PI: Dr. Champak Chatterjee
Location: UW Chemistry
Website: http://blogs.uw.edu/champak1/

Chemoenzymatic Strategies for Site-selective Protein Modification and Bioconjugation

The ability to modify proteins in a site- and chemistry-specific manner permits the introduction of diverse probes of protein function/structure and for protein conjugation with various biologically active molecules. The recent discovery of the prokaryotic ubiquitin-like protein (Pup) modifier in Actinomycete bacteria (1) has led to the identification of a novel class of protein ligase and protease enzymes that have no eukaryotic homologs and are potential tools for reversible and site-specific protein modification.

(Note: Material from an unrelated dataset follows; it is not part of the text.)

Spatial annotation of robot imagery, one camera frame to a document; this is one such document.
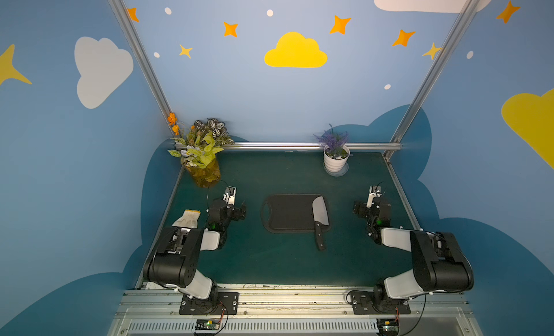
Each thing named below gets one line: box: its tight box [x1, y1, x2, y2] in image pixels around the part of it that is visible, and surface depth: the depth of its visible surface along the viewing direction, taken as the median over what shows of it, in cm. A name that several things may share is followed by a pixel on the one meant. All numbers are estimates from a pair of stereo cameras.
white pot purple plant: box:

The specific project goals are to utilize our knowledge of the interaction between the ligase and Pup (2) to produce chimeric proteins that are stoichiometrically and site-specifically modified by various small-molecules. Examples include antibody-drug conjugates and fluorophore- or spin probe-labeled cell-surface receptors. In another line of inquiry, we will elucidate the molecular mechanism underlying target lysine selection by the Pup ligase in its known substrates using the tools of mutagenesis, NMR, and X-ray crystallography. By understanding the rules governing specificity for a single lysine side-chain in substrates containing multiple solvent-exposed lysines, we will achieve predictability and control in protein labeling by Pup and its chimeras. The long-term goal would then be to harness our mechanistic knowledge toward re-engineering the specificity of the Pup ligase for target lysines in novel contexts and thereby generate a suite of engineered ligases for labeling proteins at precisely defined sites.

References:
(1) Pearce, M. J.; Mintseris, J.; Ferreyra, J.; Gygi, S. P.; Darwin, K. H. (2008) Ubiquitin-like protein involved in the proteasome pathway of Mycobacterium tuberculosis, Science 322, 1104.
(2) Smirnov, D.; Dhall, A.; Sivanesam, K.; Sharar, R.J.; Chatterjee, C. (2013) Fluorescent probes reveal a minimal ligation recognition motif in the prokaryotic ubiquitin-like protein from Mycobacterium tuberculosis. J. Am. Chem. Soc. 135, 2887-2890.